I don't know. Maybe not reading anything for two weeks has made me overly critical, but then again, I've also spent those two weeks brainstorming my own work, and god knows how critical I am to my own stuff, so some of that is bound to leak into my reactions to published work. But there's nothing here really pulling me to come back to the series: I don't like the heroine, there's no romantic pairing, and the friendship between Anna and David is weak because they're both in love with each other and have no idea (this could be appealing if Anna were more likable) and then there's the Gloria factor, a character that's just there for soap-opera drama. Even the world-building is lacking, as I'm not getting anything NEW out of this urban fantasy world, so there's nothing there either to keep me coming back.

And don't get me started on the level of sexual violence that keeps popping up in these books. Blood Drive, I understood and sympathized with. This time, argh.

My Rating

Wish I'd Borrowed It: for the third book in the series, it lacks focus and any kind of development, especially in characterization. The world-building keeps adding more stuff to the pot, but none of it's anything that interests me, and it doesn't seem rooted to the fictional world so much as just tossed in. None of the subplots really gelled together in a satisfying way, and I really, really dislike the heroine at this point. If I didn't already have the fourth book in the series, I'd stop here. But I do, so this series gets one more shot, though I'm 99% certain it's not going to do a thing to change my mind. There's nothing new or unique about this urban fantasy series, and the only credit I will give to the author is her excellent use of first-person, present tense POV and her ability to keep you turning those pages. That's it. It's a fast read, but when you sit down and really reflect on what you've read, you realize there's not much to chew on. Oh well.

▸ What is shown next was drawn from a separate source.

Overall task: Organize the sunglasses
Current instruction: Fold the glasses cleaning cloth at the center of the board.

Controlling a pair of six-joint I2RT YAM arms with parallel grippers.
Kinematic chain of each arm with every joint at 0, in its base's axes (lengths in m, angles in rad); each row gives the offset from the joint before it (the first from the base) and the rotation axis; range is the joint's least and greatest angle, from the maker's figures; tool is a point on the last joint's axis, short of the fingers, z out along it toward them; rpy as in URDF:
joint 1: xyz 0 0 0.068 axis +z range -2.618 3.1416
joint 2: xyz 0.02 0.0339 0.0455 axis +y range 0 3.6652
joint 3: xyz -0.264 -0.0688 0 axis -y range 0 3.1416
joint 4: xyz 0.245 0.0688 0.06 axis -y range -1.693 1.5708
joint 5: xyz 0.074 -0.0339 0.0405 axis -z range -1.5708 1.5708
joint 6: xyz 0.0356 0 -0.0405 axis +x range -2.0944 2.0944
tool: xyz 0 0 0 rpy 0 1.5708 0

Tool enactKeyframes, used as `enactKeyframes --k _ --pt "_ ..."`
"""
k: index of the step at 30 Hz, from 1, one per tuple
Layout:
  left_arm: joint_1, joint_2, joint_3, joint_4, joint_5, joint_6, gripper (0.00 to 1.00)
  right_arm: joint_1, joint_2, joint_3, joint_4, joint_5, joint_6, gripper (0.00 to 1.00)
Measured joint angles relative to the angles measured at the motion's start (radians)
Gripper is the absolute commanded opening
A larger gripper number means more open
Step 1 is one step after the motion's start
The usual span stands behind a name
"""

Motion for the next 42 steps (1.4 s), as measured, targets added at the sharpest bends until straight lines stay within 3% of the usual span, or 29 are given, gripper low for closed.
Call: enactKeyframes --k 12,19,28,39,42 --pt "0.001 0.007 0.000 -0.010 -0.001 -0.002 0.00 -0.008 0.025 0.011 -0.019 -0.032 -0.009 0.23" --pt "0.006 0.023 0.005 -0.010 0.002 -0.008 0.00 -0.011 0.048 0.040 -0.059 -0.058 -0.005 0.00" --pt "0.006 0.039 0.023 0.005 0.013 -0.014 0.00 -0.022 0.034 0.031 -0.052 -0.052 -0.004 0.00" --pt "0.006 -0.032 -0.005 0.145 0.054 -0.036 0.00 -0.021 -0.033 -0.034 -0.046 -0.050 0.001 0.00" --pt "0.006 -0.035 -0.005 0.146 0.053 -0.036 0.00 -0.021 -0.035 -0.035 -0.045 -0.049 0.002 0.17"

Cover Commentary: another absolutely lovely cover, and I like how what appears to be a holster from afar is really a shape-shifting snake, though it plays little to no role in the book.

Next up:

Eventually, you'll get reviews for Downbelow Station by C.J. Cherryh and Blood Ties by Pamela Freeman, which I started before my brain said, "NO MORE BOOKS!" and turned itself off. Really, you'll get those reviews.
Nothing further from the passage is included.